Applications are invited for a computational chemistry research position at the Interface Analysis Centre (IAC) facility within the University of Bristol School of Physics. The work is part of a larger program run by the AWE Nuclear Security Technologies in collaboration with University College London (UCL) and the University of Birmingham to develop next-generation scintillator materials. The work will focus on computational modelling to better understand the chemical structure and behaviour of a novel GLO scintillator (Gadolinium, Lutetium Oxide).

GLO is produced by sintering and hot-isostatic pressing of nanoscale powder. This results in a transparent, high-density, scintillator with a strong light-yield, albeit with a long afterglow. The long-term goal of the computational modelling is to predict the elemental changes required to reduce this afterglow with the least impact on light-yield.

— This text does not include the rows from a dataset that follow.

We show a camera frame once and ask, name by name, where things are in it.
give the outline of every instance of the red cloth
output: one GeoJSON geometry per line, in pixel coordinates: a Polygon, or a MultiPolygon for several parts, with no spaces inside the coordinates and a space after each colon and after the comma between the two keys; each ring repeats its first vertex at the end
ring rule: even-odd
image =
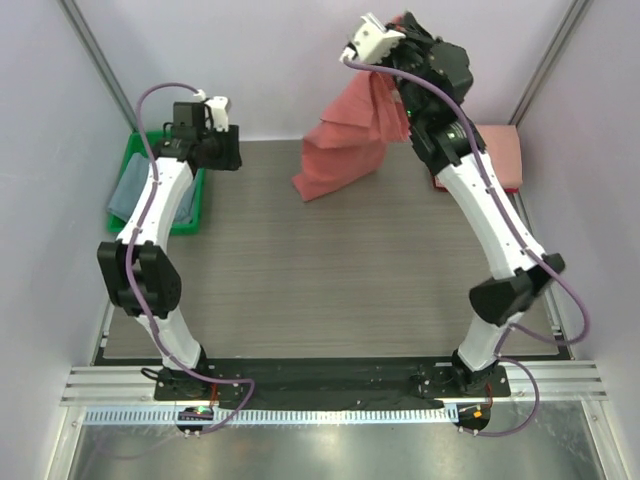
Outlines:
{"type": "Polygon", "coordinates": [[[409,120],[390,76],[359,72],[303,139],[293,184],[307,202],[377,170],[391,142],[409,138],[409,120]]]}

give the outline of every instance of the green basket
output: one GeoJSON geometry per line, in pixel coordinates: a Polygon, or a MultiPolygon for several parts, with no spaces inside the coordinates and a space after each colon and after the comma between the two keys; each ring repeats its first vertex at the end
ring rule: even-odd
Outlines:
{"type": "MultiPolygon", "coordinates": [[[[149,143],[153,145],[155,142],[162,138],[162,132],[147,132],[149,143]]],[[[146,157],[144,151],[144,145],[142,144],[142,138],[138,132],[133,132],[129,136],[129,142],[127,143],[127,149],[124,152],[124,160],[122,161],[122,167],[120,168],[120,176],[124,173],[125,168],[129,163],[129,160],[134,153],[142,153],[146,157]]],[[[174,225],[171,227],[169,235],[194,235],[200,230],[200,215],[202,212],[202,194],[204,190],[204,172],[198,172],[196,175],[196,189],[193,194],[193,216],[190,223],[174,225]]],[[[126,222],[122,221],[114,215],[109,215],[107,221],[107,230],[112,233],[120,233],[126,222]]]]}

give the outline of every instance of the wood grain surface
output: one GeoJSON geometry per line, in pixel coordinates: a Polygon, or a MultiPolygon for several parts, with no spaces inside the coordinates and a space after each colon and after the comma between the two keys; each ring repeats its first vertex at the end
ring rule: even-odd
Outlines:
{"type": "MultiPolygon", "coordinates": [[[[469,288],[489,276],[480,244],[409,145],[349,187],[304,204],[291,183],[300,143],[242,145],[238,172],[208,172],[201,231],[171,237],[181,309],[210,357],[448,355],[469,288]]],[[[545,334],[543,300],[523,323],[545,334]]],[[[557,353],[514,333],[505,353],[557,353]]],[[[116,311],[105,357],[156,357],[116,311]]]]}

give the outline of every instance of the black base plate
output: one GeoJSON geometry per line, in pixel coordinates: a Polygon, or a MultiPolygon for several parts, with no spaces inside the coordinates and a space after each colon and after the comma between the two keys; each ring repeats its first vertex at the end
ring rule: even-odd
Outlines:
{"type": "MultiPolygon", "coordinates": [[[[255,380],[256,390],[248,409],[414,410],[441,408],[438,399],[486,396],[484,388],[462,392],[451,376],[450,366],[436,365],[426,358],[216,359],[211,361],[211,368],[213,377],[255,380]]],[[[503,367],[496,367],[489,382],[494,397],[511,395],[503,367]]],[[[220,385],[220,406],[235,408],[247,390],[246,384],[220,385]]],[[[194,390],[190,390],[185,395],[179,389],[157,386],[154,398],[211,398],[210,387],[204,385],[199,392],[194,396],[194,390]]]]}

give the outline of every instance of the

The focus will be heavily on atomistic simulation using ab initio and classical potential-based methods using machine learning techniques where needed. However, there will also be the option to perform some materials characterisation to support the theoretical data. This is an excellent opportunity for a talented computer modeller to join an established materials characterisation facility at the IAC.

What will you be doing?

A Research Associate/Senior Research Associate candidate will investigate and model alternative formulations of the standard GLO material. They will work with AWE and utilise AWE partners and lead the manufacture of GLO variants to tailor properties of the material to suit different applications. The GLO material is a promising starting point but it currently has a long afterglow so this will be one of the primary areas to focus on (even if light yield is also reduced there would be more applications to which GLO would be suitable).

The candidate will initially conduct a literature review and investigate the computational methods required to model some new GLO formulations against current GLO and other industrial standards. Any promising results will be passed to UCL to influence their decision-making process for manufacturing the precursor. The majority of the work will focus on running simulations with the option to perform some microscopy techniques to complement the results of the computational work. AWE and their external partners will be able to investigate the new GLO formulation using their own techniques and share with US colleagues.

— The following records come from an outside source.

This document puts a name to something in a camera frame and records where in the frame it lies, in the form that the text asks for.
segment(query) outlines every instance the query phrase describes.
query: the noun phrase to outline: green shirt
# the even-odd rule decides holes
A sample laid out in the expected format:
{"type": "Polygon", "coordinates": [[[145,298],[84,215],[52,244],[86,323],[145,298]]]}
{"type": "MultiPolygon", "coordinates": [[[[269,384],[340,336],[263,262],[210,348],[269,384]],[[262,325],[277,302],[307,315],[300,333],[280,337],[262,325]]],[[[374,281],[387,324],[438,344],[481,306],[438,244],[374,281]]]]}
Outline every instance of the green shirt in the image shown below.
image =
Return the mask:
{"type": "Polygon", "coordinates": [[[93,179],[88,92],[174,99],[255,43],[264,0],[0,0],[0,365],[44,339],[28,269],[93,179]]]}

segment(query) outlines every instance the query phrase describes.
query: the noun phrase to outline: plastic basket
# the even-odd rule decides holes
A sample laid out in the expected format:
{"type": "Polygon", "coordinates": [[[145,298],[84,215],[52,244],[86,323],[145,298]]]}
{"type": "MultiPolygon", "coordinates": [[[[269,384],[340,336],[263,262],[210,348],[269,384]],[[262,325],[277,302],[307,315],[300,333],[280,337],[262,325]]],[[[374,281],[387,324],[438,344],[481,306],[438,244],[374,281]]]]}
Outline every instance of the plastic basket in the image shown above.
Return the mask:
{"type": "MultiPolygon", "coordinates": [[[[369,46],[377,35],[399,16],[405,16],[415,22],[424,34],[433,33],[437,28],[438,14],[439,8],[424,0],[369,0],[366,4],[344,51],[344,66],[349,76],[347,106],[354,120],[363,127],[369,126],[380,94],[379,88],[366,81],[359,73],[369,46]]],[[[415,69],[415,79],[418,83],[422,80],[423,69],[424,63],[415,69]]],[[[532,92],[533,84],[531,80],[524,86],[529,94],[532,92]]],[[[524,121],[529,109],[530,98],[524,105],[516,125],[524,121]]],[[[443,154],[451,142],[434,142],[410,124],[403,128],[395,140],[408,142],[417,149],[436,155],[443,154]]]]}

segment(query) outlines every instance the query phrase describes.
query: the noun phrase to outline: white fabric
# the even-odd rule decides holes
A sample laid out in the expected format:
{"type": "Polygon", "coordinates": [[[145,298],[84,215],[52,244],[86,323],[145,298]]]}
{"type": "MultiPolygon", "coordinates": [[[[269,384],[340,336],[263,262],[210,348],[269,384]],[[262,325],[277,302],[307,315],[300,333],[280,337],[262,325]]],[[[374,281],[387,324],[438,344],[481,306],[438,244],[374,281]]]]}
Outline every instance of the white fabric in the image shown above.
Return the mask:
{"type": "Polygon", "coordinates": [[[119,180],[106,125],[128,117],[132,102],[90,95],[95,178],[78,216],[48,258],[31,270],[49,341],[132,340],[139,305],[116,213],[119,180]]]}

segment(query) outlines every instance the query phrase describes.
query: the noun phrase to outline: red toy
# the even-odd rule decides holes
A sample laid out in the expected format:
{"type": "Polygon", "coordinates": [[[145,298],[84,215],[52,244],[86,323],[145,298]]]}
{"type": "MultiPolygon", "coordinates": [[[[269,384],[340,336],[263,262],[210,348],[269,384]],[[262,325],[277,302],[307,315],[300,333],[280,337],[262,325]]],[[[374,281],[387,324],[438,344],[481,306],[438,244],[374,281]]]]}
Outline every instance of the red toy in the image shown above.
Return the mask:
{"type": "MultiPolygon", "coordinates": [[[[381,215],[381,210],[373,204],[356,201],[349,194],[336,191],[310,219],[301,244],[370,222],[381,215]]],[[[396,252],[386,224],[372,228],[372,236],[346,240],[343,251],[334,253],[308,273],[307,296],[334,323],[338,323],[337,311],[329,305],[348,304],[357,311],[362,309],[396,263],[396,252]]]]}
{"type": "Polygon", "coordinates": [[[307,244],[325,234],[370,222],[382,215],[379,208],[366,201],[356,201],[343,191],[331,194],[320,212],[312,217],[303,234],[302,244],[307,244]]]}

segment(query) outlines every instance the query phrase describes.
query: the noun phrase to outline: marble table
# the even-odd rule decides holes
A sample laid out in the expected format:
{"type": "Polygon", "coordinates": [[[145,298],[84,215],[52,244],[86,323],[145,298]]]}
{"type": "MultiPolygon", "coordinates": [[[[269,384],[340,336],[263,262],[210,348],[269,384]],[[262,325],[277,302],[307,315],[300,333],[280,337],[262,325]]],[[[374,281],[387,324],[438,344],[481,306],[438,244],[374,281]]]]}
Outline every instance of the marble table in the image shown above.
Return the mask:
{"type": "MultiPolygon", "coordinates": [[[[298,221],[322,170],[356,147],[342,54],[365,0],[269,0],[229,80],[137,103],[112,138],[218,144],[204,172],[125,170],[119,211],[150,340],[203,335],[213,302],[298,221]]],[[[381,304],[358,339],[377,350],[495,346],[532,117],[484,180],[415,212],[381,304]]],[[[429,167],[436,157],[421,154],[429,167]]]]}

You have a PhD in materials science, chemistry, physics or a similar discipline or equivalent professional qualification/experience or be working towards one.

You are an experienced computer modeller with expertise in ab initio density functional theory and classical simulation of inorganic solids.

Experience with the use of FIB, electron microscopes and tools for analysis of research data are beneficial as are speciation techniques such as x-ray photoelectron spectroscopy, however, these are not a requirement and training is available.